Can there be a competent way to produce a copy of table structure+data in HBase, within the same cluster? Clearly the destination table might have another title. What I have found to date:

  1. The CopyTable job, that has been referred to like a tool to copy data between different HBase groupings. It would support intra-cluster operation, but don't have any understanding on whether it's been made to handle that scenario effectively.

  2. Make use of the export+import jobs. Doing that seems like a hack consider I am a new comer to HBase maybe that could be a genuine solution?

A number of you may be asking why I am trying to get this done. My scenario is the fact that I've countless objects I want use of, inside a "snapshot" condition for a moment. There's a load procedure that runs daily which updates a number of these objects. If any step for the reason that batch process fails, I have to have the ability to "roll back" towards the original condition. Not just that, throughout the batch process I have to have the ability to serve demands towards the original condition.

And so the current flow is the fact that I duplicate the initial table to some working copy, still serve demands while using original table as i update the significant copy. When the batch process completes effectively I inform my services to make use of the brand new table, otherwise I simply discard the brand new table.

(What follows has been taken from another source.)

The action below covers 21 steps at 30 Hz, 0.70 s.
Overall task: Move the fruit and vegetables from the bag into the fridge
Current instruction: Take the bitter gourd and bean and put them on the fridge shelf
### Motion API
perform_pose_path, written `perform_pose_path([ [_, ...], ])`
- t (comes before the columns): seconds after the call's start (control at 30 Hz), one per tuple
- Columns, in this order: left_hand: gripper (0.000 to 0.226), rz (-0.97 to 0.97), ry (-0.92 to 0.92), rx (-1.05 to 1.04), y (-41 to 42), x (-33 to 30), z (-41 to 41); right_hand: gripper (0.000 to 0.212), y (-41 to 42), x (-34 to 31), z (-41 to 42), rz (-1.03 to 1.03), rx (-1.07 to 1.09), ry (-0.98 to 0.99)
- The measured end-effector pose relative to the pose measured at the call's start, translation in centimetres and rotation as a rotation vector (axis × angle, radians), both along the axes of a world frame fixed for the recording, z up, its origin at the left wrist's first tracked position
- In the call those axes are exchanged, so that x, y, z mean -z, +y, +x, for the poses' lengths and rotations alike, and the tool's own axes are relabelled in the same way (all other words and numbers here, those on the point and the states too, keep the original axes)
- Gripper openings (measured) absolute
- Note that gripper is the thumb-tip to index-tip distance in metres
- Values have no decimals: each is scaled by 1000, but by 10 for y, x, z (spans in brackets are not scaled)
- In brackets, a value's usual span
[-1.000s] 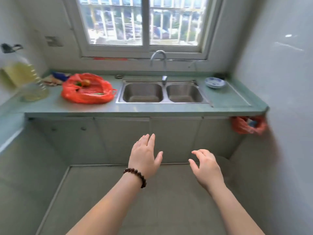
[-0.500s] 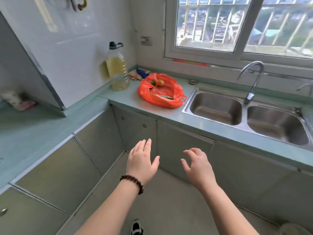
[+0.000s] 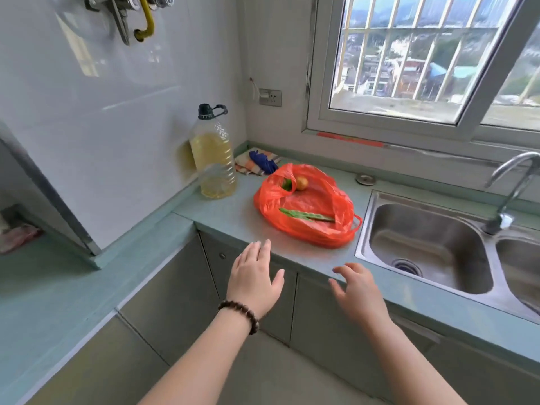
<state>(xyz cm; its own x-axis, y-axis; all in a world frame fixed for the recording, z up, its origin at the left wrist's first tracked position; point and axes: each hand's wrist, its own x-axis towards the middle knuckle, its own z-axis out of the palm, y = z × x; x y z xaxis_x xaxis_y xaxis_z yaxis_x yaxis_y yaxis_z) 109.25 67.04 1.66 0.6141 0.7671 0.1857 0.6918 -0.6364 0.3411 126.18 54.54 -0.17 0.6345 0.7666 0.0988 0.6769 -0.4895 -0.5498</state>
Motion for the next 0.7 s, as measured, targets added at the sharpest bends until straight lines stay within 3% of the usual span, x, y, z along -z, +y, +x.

It has labored fine using BDB but I am inside a whole " new world " of really large data now and so i may be using the wrong approach. If anybody has any suggestions of designs I ought to be utilising rather, they're a lot more than welcome. :-)

All data in HBase includes a certain timestamp. That you can do reads (Will get and Scans) having a parameter showing that you would like towards the latest version from the data by confirmed timestamp. One factor you could do this is always to would be to do your reads to server your demands by using this parameter pointing to some time prior to the batch process starts. When the batch completes, bump your read timestamp up to the present condition.

A few items to be cautious about, for this method:

  • HBase tables are set up to keep the newest N versions of the given cell. Should you overwrite the information within the cell with N more recent values, then you'll lose the older value throughout the following compaction. (You may also configure these to having a TTL to run out cells, but that does not quite seem enjoy it matches your situation).
  • Similarly, should you remove the information in your process, then you definitely will not have the ability to see clearly following the next compaction.

So, if you do not problem removes in your batch process, and also you don't write more versions of the identical data that already is available inside your table than you've set up it in order to save, you can preserve serving old demands from the same table that you are upgrading. This effectively provides you with an overview.